Aviazione

Crepe sulle ali di alcuni Airbus A380, ispezioni per 16 aerei di Emirates e Qantas

L'Agenzia europea per la sicurezza aerea ha ordinato «esami urgenti» sulla struttura del longherone alare di alcuni velivoli costruiti da Airbus: cinque di questi verranno controllati già nelle prossime ore
© EPA/STRINGER
Red. Online
24.06.2026 19:26

Sono ore concitate per Airbus. Il maggiore costruttore di aerei europeo si prepara infatti a ispezionare 16 velivoli A380, dopo che su uno di questi aerei sono state trovate crepe su un componente strutturale all'interno dell'ala. Una situazione allarmante, che ha portato l'Agenzia europea per la sicurezza aerea (EASA) a ordinare ispezioni «urgenti», imponendo alle compagnie aeree di esaminare la struttura del longherone alare sui velivoli interessati.

Ad accorgersi della presenza di crepe su uno degli A380 sono stati gli ispettori, durante i controlli di manutenzione ordinaria. Tutto è cominciato nel dicembre del 2025, quando l'EASA ha disposto le ispezioni, nelle quali sono state trovate su una trave strutturale che corre lungo l'ala e sostiene gran parte del carico aerodinamico durante il volo. Un problema non da poco, che «potrebbe compromettere l'integrità strutturale dell'ala» degli aerei. Da qui, dunque, la necessità di ispezionare i velivoli il prima possibile. Dei 16 A380 interessati, 15 sono aerei di Emirates, mentre uno appartiene a Qantas. In particolare, cinque aeromobili di Emirates dovranno essere esaminati con priorità: i controlli partiranno già in queste ore. 

Tra le compagnie aeree che utilizzano l'A380, oltre a Emirates e Qantas, ci sono anche Singapore Airlines, British Airways, Lufthansa, Qatar Airways, Korean Air, Etihad Airways, ANA e Asiana Airlines. A gestire la più grande flotta di A380 al mondo è però sempre Emirates, compagnia alla quale appartengono quasi tutti gli Airbus finiti sotto esame. 

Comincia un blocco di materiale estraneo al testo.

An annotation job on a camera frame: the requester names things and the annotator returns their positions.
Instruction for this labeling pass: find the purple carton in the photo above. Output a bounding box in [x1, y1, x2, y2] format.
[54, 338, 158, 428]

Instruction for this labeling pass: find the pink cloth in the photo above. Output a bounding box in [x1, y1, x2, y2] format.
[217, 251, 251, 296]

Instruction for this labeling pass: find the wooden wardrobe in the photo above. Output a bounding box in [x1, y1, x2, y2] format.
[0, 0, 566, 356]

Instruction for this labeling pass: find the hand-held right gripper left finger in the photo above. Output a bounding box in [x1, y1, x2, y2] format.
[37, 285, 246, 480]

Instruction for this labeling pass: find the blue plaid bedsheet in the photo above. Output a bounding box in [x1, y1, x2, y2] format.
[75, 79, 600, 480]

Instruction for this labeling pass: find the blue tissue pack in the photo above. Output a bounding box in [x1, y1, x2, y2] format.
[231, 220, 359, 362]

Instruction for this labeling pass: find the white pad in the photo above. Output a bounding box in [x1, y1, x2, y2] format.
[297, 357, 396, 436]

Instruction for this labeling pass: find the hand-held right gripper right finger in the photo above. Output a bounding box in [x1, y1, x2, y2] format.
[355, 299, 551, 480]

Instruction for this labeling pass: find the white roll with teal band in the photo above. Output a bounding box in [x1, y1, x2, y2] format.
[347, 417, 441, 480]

Secondo quanto dichiarato da un portavoce di Airbus, una volta esaminati tutti gli aerei interessati, il costruttore di aerei valuterà insieme all'EASA i prossimi passi ed eventuali riparazioni. Dopo le prime, imminenti, ispezioni di cinque A380 di Emirates, gli altri 11 potranno essere controllati in un secondo momento, ma prima del loro tredicesimo volo. Ossia, entro 25 cicli (dove un ciclo consiste in un volo, un decollo e un atterraggio). Al momento, secondo un portavoce di Qantas, la situazione non ha avuto alcun impatto sui voli della compagnia. «Abbiamo un A380 che richiede ispezioni aggiuntive», ha dichiarato la compagnia aerea in una nota. «L'aeromobile è già in manutenzione programmata e ci adegueremo a qualsiasi requisito aggiuntivo derivante da questa direttiva di aeronavigabilità». 

Non è la prima volta che l'A380 finisce sotto i riflettori per problemi relativi alle ali. Nel 2012, l'EASA aveva infatti ordinato ispezioni simili, dopo che erano state riscontrate crepe nelle staffe che collegano il rivestimento alare nelle centine interne. Un problema che, a suo tempo, aveva interessato l'intera flotta mondiale di SuperJumbo A380 e per il quale era stato disposto un costoso programma di riparazioni. Airbus aveva però risolto il problema apportando modifiche progettuali agli aerei prodotti successivamente.